Es hora de que Europa (y EEUU y el G-7) se planteen otras alternativas frente a la inflación, que no sea “el ricino” de los tipos. Hay que negociar a nivel mundial una recomposición de las economías, aumentando la oferta de energía (petróleo y gas), con acuerdo con la OPEP y los principales productores (dejando a Rusia al margen). Hay que reestructurar los mercados de alimentos y materias primas, con acuerdos internacionales y la creación de stocks de seguridad, que eviten los altibajos de precios y las hambrunas. Y hay que recomponer las cadenas de suministros, desde Asia a Europa y EEUU, racionalizando el tráfico marítimo de mercancías y la globalización. Y hay que replantear una política racional de producción internacional de bienes y servicios, para evitar los cuellos de botella derivados de la falta de inversiones y la escasez de plantillas (mal pagadas) en medio mundo. En definitiva, hay que “redefinir el capitalismo”, tras la crisis, la pandemia y la guerra.
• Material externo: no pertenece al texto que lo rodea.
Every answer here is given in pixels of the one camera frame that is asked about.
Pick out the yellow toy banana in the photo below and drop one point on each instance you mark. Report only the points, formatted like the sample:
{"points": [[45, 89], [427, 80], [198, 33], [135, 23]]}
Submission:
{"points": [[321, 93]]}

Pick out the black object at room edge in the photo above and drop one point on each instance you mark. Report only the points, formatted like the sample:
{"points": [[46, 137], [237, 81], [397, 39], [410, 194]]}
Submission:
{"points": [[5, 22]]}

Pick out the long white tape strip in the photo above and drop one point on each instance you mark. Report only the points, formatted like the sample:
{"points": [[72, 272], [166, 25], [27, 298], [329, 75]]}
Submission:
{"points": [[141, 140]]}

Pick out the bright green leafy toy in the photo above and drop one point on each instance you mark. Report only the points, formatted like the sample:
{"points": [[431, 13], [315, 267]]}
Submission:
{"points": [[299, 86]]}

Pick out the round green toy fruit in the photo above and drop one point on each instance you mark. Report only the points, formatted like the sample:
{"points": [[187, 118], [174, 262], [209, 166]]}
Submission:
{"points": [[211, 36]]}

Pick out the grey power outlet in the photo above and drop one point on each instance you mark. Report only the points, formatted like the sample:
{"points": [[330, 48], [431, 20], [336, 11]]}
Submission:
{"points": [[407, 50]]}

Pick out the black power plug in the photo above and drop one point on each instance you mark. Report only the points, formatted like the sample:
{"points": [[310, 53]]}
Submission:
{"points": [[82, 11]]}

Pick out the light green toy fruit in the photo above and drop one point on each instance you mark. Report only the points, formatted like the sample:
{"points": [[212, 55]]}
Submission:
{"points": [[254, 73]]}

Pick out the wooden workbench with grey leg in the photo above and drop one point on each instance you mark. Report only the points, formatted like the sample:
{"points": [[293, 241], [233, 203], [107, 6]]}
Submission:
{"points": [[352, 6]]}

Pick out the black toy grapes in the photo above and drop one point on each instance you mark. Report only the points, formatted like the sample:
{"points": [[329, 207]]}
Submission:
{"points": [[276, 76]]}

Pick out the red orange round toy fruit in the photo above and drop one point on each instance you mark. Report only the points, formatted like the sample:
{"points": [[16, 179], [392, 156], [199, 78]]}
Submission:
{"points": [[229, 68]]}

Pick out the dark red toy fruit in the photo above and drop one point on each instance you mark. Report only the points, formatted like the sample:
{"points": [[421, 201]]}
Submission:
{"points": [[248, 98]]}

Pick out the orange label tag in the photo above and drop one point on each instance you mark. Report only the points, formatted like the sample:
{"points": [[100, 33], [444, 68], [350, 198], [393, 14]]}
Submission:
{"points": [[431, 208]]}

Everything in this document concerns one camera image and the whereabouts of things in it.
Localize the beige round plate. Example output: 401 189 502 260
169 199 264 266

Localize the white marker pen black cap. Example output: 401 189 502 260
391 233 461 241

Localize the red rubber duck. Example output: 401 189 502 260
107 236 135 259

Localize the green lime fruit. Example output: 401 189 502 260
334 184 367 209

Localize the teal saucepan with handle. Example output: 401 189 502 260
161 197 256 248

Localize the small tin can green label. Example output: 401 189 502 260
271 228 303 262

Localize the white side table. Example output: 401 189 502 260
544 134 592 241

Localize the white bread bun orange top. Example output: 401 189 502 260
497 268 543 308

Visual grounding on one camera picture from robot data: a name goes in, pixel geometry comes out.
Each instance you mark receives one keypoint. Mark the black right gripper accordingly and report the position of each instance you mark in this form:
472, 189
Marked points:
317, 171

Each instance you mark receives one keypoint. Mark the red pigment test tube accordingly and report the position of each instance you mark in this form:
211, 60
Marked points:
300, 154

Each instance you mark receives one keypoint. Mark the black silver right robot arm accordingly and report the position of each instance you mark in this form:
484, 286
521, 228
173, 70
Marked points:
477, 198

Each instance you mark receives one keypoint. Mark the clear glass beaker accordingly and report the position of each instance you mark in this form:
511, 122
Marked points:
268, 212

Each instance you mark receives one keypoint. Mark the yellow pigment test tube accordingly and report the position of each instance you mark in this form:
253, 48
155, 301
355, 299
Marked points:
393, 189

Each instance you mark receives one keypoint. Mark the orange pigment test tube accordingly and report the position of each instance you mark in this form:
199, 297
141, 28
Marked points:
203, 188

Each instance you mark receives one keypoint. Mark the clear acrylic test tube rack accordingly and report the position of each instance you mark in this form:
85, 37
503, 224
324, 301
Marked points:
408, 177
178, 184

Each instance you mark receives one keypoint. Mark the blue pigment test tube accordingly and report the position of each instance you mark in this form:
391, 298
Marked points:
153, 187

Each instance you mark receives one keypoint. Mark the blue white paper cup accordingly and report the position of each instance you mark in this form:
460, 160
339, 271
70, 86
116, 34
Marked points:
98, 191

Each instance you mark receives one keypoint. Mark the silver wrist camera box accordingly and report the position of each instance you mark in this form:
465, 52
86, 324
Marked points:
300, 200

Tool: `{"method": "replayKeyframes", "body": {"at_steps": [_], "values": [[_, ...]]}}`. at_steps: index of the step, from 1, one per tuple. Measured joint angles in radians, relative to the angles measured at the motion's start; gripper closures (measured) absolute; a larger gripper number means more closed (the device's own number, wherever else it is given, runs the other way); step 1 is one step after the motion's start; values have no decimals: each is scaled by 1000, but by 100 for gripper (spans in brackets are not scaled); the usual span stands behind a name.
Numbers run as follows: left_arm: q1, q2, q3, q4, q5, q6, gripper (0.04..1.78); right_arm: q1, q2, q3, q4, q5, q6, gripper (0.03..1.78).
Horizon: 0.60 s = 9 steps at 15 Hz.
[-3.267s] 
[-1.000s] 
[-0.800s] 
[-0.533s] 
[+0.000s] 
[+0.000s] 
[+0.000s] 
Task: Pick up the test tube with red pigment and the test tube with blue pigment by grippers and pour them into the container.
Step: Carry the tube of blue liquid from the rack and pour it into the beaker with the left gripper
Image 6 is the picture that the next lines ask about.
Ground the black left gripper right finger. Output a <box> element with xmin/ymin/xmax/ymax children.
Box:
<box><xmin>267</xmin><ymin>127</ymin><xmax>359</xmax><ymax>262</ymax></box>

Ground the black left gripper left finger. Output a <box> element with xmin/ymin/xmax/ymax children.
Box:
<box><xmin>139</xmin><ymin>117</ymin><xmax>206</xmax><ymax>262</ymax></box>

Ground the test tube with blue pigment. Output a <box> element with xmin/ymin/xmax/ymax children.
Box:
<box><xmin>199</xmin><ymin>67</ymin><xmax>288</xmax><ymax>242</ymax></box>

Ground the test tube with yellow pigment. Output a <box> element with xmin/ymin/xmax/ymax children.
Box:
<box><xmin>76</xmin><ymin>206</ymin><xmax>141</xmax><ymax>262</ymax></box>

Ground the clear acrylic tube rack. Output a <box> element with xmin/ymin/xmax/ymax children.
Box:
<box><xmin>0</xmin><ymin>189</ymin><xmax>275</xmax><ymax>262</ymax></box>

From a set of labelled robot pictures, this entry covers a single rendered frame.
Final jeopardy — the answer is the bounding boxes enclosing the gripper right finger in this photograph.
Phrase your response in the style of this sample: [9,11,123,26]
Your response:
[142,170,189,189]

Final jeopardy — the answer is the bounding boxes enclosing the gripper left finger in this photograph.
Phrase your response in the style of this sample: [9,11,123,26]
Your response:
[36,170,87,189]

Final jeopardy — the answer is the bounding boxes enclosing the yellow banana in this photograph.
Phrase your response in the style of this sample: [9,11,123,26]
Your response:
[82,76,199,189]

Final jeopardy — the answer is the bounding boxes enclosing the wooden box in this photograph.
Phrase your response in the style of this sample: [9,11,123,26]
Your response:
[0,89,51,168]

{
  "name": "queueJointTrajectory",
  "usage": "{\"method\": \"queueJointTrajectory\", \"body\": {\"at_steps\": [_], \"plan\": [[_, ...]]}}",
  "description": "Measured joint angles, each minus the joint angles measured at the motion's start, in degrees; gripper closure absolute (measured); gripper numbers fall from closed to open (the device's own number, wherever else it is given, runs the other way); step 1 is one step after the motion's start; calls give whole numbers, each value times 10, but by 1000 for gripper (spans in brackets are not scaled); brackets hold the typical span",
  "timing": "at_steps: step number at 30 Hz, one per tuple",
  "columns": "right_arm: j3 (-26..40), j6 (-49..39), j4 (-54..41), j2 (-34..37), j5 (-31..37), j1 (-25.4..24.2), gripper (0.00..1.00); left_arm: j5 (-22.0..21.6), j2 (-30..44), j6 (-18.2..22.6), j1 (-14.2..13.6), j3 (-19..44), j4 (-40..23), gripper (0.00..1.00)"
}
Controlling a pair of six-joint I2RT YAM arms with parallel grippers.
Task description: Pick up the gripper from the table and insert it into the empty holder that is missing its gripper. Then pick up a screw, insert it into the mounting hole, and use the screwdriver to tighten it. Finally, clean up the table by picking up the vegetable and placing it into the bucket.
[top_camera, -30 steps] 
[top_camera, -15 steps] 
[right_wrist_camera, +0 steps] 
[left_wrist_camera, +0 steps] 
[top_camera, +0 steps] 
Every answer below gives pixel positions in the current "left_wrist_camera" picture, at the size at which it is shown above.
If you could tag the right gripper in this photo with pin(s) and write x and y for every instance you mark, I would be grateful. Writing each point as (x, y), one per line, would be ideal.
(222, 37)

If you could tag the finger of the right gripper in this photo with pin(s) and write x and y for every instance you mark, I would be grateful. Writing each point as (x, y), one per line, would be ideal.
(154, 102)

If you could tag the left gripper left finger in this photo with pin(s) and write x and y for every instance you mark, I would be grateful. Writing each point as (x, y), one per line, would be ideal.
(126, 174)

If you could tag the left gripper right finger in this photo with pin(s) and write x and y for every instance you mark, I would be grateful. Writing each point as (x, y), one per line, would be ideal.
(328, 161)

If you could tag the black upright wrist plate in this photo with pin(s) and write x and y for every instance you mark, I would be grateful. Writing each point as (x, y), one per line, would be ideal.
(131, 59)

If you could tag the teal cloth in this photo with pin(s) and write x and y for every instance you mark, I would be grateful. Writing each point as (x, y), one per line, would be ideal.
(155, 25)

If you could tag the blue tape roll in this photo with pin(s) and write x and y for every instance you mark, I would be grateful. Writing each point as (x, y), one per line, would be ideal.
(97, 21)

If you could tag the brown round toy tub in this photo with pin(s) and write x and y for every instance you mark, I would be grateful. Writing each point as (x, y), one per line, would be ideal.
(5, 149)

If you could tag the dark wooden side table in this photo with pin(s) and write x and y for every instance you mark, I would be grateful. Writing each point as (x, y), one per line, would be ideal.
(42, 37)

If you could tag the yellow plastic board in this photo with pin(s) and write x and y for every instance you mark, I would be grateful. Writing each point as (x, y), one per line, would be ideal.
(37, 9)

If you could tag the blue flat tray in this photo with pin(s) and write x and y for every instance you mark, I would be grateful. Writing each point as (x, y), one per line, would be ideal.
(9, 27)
Pero claro, todo esto es muy difícil y exige tiempo y valentía política, algo que no parecen tener los líderes actuales, que prefieren dejar la solución a la inflación en manos del BCE y la Reserva Federal, anclados en sus viejas recetas monetarias, hoy inútiles y peligrosas. Así que ahora, por si no teníamos bastante con la inflación disparada, nos subirá la hipoteca, los créditos y el coste de la deuda pública. Un nuevo problema para arreglar otro. Y “más boletos” para que este otoño entremos en crisis, tras el espejismo del turismo récord este verano. Lo siento, pero con la subida del BCE hoy, hay menos motivos para la esperanza.